Increased risk of developing neoplasm.
In childhood cancer survivors, an increased risk of a second neoplasm (benign and malignant) has been reported.
Interrupt somatropin treatment if signs of upper airway obstruction (including onset of or increased snoring), and/or new onset of sleep apnea appear. Patients should be treated for upper airway obstruction and/or sleep apnea.
Patients with Turner syndrome may be at increased risk for development of intracranial hypertension and cardiovascular disorders. Otitis media and other ear disorders before and during treatment should be carefully evaluated in these patients.
Inappropriate use of somatropin by individuals who do not have indications for which growth hormone is approved, may result in clinically significant negative health consequences.
Patients with diabetes mellitus or glucose intolerance should be monitored closely during therapy with somatropin as an adjustment of their antidiabetic therapy may be required.
In patients with hypopituitarism (multiple hormonal deficiencies) standard hormonal replacement therapy should be monitored closely when treatment with Omnitrope is administered.
Fluid retention during somatropin replacement therapy in adults may occur frequently. Clinical manifestations of fluid retention are usually transient and dose dependent.
Serum levels of inorganic phosphorous, alkaline phosphatase and Insulin-like Growth Factor 1 (IGF-1) may increase.
Local or systemic allergic reactions.
A small percentage of patients may develop antibodies during treatment.

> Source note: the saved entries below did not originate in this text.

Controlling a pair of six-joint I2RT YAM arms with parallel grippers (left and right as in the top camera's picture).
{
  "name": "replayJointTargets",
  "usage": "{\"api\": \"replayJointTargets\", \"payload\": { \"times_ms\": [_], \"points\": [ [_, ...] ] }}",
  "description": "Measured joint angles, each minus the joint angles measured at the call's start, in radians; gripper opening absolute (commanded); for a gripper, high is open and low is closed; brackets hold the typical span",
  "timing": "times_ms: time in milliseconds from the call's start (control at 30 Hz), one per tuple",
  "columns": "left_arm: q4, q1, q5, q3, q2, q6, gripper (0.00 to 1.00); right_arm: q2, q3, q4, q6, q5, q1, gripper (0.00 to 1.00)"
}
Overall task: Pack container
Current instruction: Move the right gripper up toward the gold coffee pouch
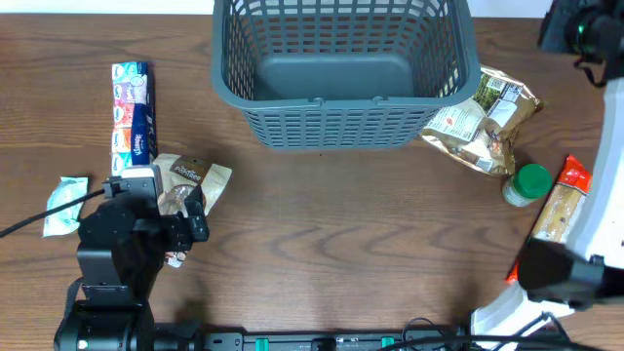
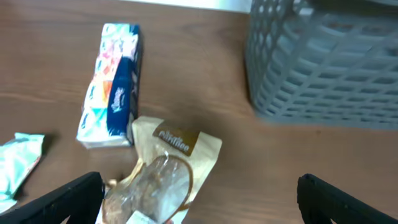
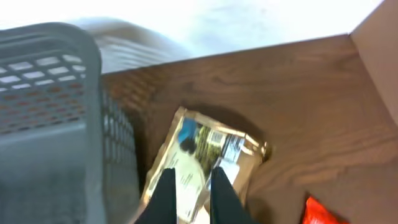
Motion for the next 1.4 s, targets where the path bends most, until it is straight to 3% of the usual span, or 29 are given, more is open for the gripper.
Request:
{"api": "replayJointTargets", "payload": {
  "times_ms": [600,1400],
  "points": [
    [-0.010,0.000,-0.039,0.000,0.000,0.003,0.98,0.225,0.008,0.059,-0.097,-0.071,0.000,0.01],
    [-0.011,0.000,-0.039,0.000,0.000,0.003,0.98,0.282,0.010,0.153,-0.232,-0.278,0.053,0.01]
  ]
}}
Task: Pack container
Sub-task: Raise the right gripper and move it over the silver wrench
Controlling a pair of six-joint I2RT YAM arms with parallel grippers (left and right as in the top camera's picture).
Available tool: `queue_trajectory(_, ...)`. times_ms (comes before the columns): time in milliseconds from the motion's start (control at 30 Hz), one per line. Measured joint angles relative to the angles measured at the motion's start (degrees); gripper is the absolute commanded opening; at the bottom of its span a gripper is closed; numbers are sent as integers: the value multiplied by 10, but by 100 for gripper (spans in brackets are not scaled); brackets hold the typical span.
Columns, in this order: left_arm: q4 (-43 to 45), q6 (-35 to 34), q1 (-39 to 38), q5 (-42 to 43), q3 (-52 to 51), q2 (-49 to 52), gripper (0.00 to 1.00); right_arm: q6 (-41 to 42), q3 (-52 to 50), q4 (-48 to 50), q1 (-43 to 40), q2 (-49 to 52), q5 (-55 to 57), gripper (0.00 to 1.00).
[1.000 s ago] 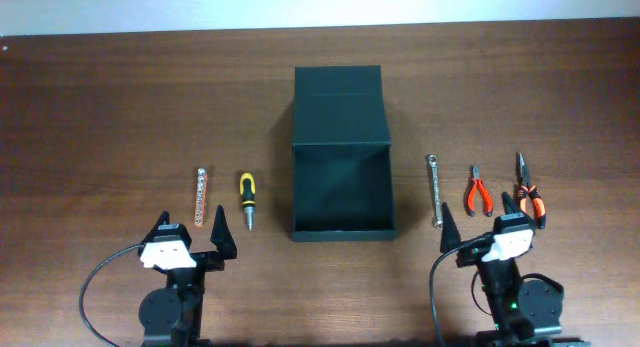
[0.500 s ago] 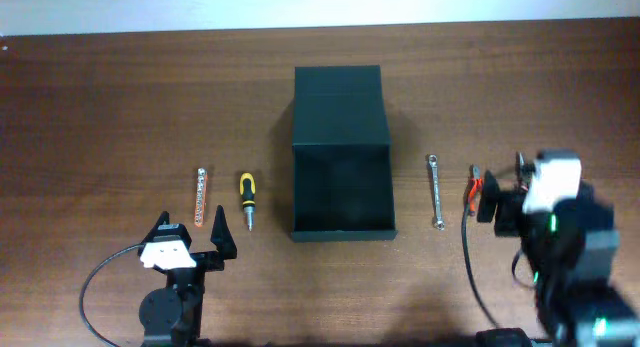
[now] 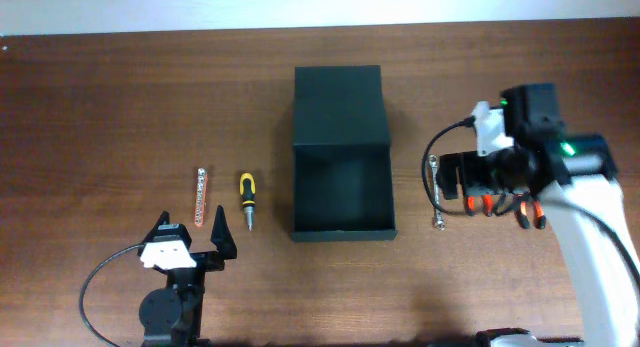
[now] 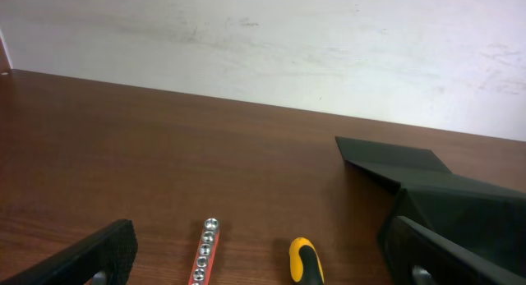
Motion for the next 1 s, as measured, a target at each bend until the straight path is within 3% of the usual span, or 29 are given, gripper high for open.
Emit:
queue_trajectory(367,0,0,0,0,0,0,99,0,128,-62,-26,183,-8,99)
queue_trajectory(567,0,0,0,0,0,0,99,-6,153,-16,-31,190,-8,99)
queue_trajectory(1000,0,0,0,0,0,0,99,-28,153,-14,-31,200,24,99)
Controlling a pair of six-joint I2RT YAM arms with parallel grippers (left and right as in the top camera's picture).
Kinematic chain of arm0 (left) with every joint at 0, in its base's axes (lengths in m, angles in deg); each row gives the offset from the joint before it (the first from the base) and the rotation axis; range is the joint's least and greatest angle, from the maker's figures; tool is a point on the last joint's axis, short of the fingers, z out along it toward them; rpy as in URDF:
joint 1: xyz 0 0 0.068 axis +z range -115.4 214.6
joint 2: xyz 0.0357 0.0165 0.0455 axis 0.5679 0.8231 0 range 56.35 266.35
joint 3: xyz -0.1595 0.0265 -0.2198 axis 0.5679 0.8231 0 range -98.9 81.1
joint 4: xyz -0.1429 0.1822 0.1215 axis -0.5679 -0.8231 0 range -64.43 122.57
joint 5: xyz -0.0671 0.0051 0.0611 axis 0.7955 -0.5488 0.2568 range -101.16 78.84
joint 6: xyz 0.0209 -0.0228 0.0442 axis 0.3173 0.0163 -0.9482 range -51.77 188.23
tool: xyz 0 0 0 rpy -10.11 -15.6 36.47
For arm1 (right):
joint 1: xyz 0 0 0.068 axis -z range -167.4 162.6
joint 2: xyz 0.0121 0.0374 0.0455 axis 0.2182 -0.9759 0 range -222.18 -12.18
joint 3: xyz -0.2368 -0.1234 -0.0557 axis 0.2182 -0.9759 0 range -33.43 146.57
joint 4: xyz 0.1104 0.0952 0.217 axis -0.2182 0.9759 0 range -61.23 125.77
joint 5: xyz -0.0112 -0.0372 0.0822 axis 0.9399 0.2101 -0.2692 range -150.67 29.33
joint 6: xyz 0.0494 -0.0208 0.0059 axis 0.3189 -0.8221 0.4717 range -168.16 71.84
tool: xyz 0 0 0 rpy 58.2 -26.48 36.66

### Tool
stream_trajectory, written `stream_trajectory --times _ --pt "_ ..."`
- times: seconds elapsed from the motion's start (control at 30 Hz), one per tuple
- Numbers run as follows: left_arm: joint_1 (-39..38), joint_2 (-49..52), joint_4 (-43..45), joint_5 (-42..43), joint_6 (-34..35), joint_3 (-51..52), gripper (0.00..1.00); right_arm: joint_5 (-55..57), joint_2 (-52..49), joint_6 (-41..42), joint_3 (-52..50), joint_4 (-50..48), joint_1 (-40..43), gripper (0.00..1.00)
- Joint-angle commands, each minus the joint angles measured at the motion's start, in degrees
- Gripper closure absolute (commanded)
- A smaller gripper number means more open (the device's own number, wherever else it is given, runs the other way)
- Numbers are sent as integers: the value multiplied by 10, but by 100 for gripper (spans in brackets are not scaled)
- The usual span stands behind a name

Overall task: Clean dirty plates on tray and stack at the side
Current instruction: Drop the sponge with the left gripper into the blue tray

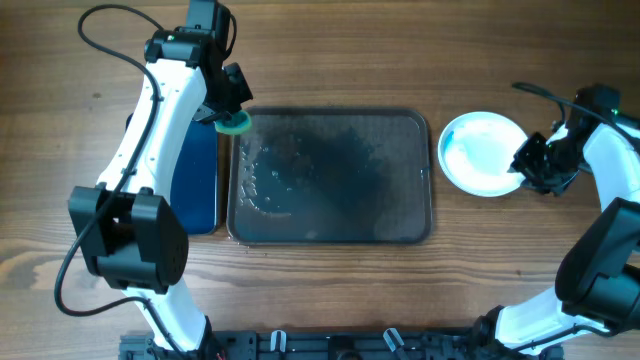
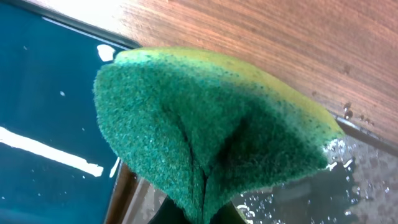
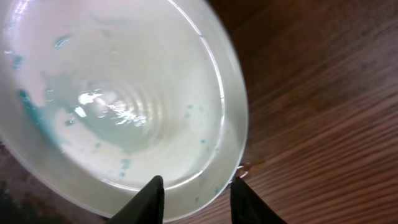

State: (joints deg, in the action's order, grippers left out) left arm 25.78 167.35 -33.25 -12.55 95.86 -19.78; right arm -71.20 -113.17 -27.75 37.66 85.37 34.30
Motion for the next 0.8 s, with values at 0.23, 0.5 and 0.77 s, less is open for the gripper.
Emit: stream_trajectory --times 0.23,0.5,0.77 --pt "82 -71 -114 -56 -50 28 96 -33 101 -54 139 0 -144 32" --pt "170 -71 42 -104 0 235 96 -28 100 -68 139 -35 -244 33" --pt "177 -86 27 -81 1 209 0 -36 100 -72 139 -30 -253 32"
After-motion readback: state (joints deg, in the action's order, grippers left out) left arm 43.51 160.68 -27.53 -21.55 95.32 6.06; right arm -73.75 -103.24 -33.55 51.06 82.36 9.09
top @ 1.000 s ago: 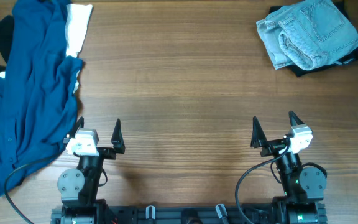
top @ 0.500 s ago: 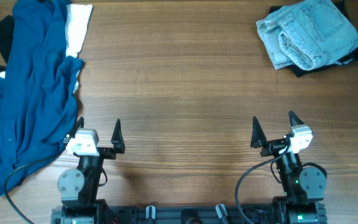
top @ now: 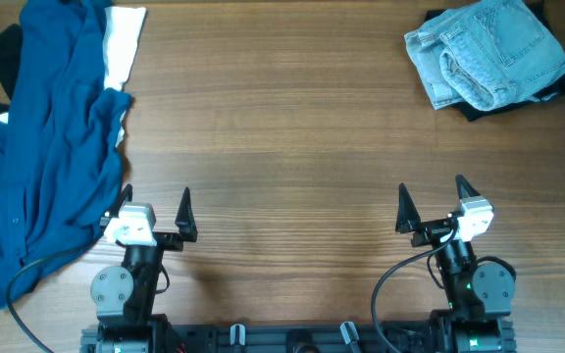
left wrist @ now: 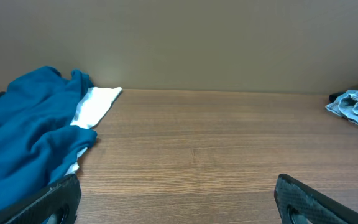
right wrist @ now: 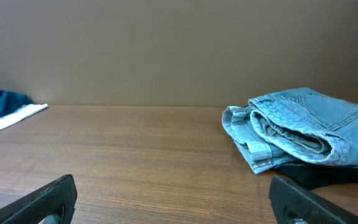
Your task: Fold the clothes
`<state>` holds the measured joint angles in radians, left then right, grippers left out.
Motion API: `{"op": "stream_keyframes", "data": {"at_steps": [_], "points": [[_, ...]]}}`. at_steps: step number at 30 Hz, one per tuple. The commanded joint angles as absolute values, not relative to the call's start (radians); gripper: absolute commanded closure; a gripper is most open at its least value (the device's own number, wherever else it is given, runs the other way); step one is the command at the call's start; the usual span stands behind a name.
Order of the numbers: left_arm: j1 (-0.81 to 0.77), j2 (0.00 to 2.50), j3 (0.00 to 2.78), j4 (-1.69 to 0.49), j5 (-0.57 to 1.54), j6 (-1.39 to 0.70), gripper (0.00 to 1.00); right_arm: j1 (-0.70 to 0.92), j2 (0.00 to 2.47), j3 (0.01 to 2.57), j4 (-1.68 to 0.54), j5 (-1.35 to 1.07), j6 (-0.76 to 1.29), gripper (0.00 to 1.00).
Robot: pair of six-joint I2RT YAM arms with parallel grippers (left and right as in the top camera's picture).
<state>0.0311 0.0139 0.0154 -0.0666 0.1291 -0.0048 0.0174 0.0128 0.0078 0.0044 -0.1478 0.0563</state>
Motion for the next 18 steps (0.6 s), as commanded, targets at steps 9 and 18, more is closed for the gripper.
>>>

Increased tissue turgor (non-edematous swelling, particularly in the hands and feet) and musculoskeletal discomfort.
Slipped capital femoral epiphysis.
Girls and women receiving oral estrogen replacement may require greater somatropin dosage
Cases of pancreatitis have been reported.
Patients with growth hormone deficiency secondary to an intracranial lesion should be examined frequently for progression or recurrence of the underlying disease process.